Click of a dead bolt. The door cracked open just enough for a pair of dark foxy eyes to appear in the notch.
“It’s really me, Sal. You can open up.” Wops loved their little games.
The door swung back, and Sal motioned him into a small, cluttered room furnished, no doubt, by the Goodwill, castoffs at that, its carpet soiled, scarred plaster walls done a seasick green. Nasty room. Nastier yet was the garlic-heavy odor of some recent dago feast chilling in the galley kitchen to his immediate left, and assaulting him head-on off Sal’s sour breath as he pushed his face up close and said, “You know Vincent?”
Dingo followed an over-there toss of the head to another man stretched out on a couch behind him, reading a comic book. Big man, filled a couch. Dingo recognized him from some distant transaction. “I believe we met once,” he said.

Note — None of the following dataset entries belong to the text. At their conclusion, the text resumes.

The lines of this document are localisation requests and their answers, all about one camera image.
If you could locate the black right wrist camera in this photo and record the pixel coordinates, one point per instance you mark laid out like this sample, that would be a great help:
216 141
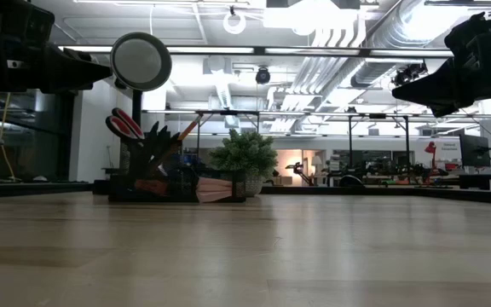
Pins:
467 34

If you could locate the black ceiling camera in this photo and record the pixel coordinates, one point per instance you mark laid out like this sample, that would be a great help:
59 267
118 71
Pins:
262 77

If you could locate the black background table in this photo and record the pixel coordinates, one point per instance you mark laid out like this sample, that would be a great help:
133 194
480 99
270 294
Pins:
484 179

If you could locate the black scaffold frame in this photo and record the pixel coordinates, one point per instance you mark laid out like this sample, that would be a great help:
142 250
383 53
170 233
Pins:
377 116
228 112

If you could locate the black ceiling spotlight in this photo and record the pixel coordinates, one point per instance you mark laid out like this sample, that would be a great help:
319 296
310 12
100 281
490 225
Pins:
403 77

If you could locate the small background robot arm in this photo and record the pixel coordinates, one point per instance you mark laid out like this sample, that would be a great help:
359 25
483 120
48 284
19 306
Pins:
298 168

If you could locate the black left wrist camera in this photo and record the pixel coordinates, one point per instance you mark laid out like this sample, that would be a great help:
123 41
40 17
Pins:
11 21

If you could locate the plain black pen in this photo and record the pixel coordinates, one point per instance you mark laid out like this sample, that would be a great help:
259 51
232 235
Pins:
175 147
165 147

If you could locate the black desk lamp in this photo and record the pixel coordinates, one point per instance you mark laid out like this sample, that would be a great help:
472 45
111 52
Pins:
141 61

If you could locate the orange pencil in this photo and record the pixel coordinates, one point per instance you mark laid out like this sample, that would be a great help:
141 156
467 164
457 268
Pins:
192 124

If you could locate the black computer monitor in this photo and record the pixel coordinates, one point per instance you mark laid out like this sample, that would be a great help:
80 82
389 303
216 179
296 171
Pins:
475 151

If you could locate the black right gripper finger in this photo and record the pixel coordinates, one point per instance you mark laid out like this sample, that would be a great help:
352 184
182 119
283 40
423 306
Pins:
420 90
454 74

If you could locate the black mesh desk organizer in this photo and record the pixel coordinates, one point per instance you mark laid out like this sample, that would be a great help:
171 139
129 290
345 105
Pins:
122 192

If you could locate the black aluminium table frame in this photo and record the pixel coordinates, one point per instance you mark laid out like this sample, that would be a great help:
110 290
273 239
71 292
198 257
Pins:
463 195

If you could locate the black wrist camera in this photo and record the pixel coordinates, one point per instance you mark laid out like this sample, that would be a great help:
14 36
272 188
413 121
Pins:
11 21
467 34

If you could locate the overhead rig beam with lights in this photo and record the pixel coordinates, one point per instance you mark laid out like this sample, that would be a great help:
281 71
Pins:
259 50

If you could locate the white table lamp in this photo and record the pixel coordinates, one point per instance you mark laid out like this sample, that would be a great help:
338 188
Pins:
317 160

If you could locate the green potted artificial plant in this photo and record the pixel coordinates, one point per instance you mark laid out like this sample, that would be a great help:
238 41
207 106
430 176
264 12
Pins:
243 153

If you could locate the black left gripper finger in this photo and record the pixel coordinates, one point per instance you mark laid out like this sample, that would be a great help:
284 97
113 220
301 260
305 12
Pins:
92 77
77 59

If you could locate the pink sticky note pad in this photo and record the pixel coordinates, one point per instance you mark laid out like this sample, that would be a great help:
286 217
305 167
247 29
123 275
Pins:
213 189

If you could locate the red desk lamp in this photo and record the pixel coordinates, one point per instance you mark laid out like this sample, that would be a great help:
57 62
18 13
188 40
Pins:
431 148

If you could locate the black rounded chair back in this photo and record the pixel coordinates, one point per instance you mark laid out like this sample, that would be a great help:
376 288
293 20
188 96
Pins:
352 180

Vincent lowered the comic, ran his eyes over him, flicked a greeting finger off a brow, and went back to reading.
End of amenities. The thing about your wops is they’re always wearing it, always performing. Even these two, couple of third-stringers, not enough island of Sicily in them to be anything other than loosely connected, fated by blood to be forever on the fringe of the heavy action. Which also meant they could be outlawing here. Which made it all the more risky. Two of them, one of him. Step lightly.
“So, Dingo, you ready do some dealin’?”
Sal speaking, still in his face, or as near as he could get, given the fact he cleared five feet by no more than an inch or two. It was one of the few things—possibly the only thing—Dingo found to like about him, looking down into those froggy, bulgy eyes, examining the scalp under the oily wisps of soot-colored hair, down being the only way to look at this squat little greaseball. Somewhat mockingly he said, “That’s what I came for, Sal.”
“Little outta your line, ain’t it?”
“Whatever sells,” Dingo said and, giving it just a shred of a beat, added, “Of course, I’ll want to see the merchandise first.”